Désormais, certaines sociétés d’IA sont à court terme des accords de licence avec les éditeurs, et le rapport soutient qu’il s’agit d’un moyen potentiel de s’assurer que les industries créatives sont indemnisées.
Alors que les droits des artistes, des chanteurs aux acteurs, couvrent actuellement les reproductions de performances en direct, l’IA utilise des composites récoltés à partir de l’œuvre d’un artiste, de sorte que les droits relatifs à des performances spécifiques ne s’appliquent pas, selon les chercheurs.
D’autres clauses dans les contrats plus âgés signifient que les artistes ont leur travail « ingéré » par des technologies qui n’existaient pas lorsqu’ils ont signé sur la ligne pointillée.
Les chercheurs appellent le gouvernement à adopter pleinement le traité de Pékin sur la performance audio visuelle, que le Royaume-Uni a signé il y a plus de dix ans, mais n’a pas encore mis en œuvre, car il donne des droits économiques sur les artistes sur toute reproduction, distribution et location.
« Nous proposons des exigences de transparence obligatoires pour les données de formation de l’IA et les accords de licence standardisés qui apprécient correctement les œuvres créatives. Sans ces gardiens, nous risquons de saper notre précieux secteur créatif dans la poursuite des avantages incertains de l’IA », a déclaré le professeur Diane Coyle, professeur de Bennett de Bennet Politique publique à l’Université de Cambridge.
Les experts de Cambridge examinent également les questions de droit d’auteur pour les travaux générés par l’IA, et la mesure dans laquelle «l’incitation» de l’IA peut constituer la propriété. Ils concluent que l’IA ne peut pas avoir lui-même le droit d’auteur, et le gouvernement britannique devrait élaborer des lignes directrices sur la rémunération des artistes dont le travail et les noms se présentent dans des invites à instruction de l’IA.

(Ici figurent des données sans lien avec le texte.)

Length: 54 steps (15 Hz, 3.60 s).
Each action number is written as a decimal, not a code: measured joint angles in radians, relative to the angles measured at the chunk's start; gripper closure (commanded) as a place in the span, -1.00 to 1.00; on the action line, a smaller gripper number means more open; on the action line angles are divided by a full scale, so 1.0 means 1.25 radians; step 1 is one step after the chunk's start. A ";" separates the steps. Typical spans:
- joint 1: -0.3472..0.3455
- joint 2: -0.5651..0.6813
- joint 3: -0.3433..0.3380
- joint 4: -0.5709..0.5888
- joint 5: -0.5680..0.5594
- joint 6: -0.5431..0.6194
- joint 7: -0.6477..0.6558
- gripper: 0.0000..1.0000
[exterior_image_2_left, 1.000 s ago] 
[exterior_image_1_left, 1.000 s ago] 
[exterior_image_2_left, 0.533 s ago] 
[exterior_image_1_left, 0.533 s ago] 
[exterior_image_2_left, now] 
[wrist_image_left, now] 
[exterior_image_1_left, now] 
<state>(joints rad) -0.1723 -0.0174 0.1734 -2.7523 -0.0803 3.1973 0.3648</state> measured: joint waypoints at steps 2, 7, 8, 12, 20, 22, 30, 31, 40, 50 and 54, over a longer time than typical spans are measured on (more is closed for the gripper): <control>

En ce qui concerne la solution proposée «Opt-Out», les experts disent que ce n’est pas «dans l’esprit de la loi sur le droit d’auteur» et est difficile à appliquer. Même si les créateurs se déshabillent, il n’est pas clair comment ces données seront identifiées, étiquetées et compensées, ni même effacées.
Il peut être considéré comme donnant « Carte Blanche » aux sociétés d’IA appartenant à des étrangers et gérées pour bénéficier des œuvres protégés par les droits d’auteur britanniques sans mécanisme clair pour les créateurs de recevoir une compensation équitable.
« Demander à la réforme du droit d’auteur de résoudre des problèmes structurels avec l’IA n’est pas la solution », a déclaré le Dr Ann Kristin Glenster, conseiller politique principal au Minderoo Center for Technology and Democracy, et auteur principal du rapport.
«Nos recherches montrent que l’analyse de rentabilisation n’a pas encore été faite pour un régime de retrait qui favorisera la croissance et l’innovation des industries créatives britanniques.
« La conduite de politiques qui permettent aux industries créatives britanniques de bénéficier de l’IA devrait être la priorité du gouvernement si elle veut voir la croissance de ses industries créatives et technologiques », a déclaré Glenster.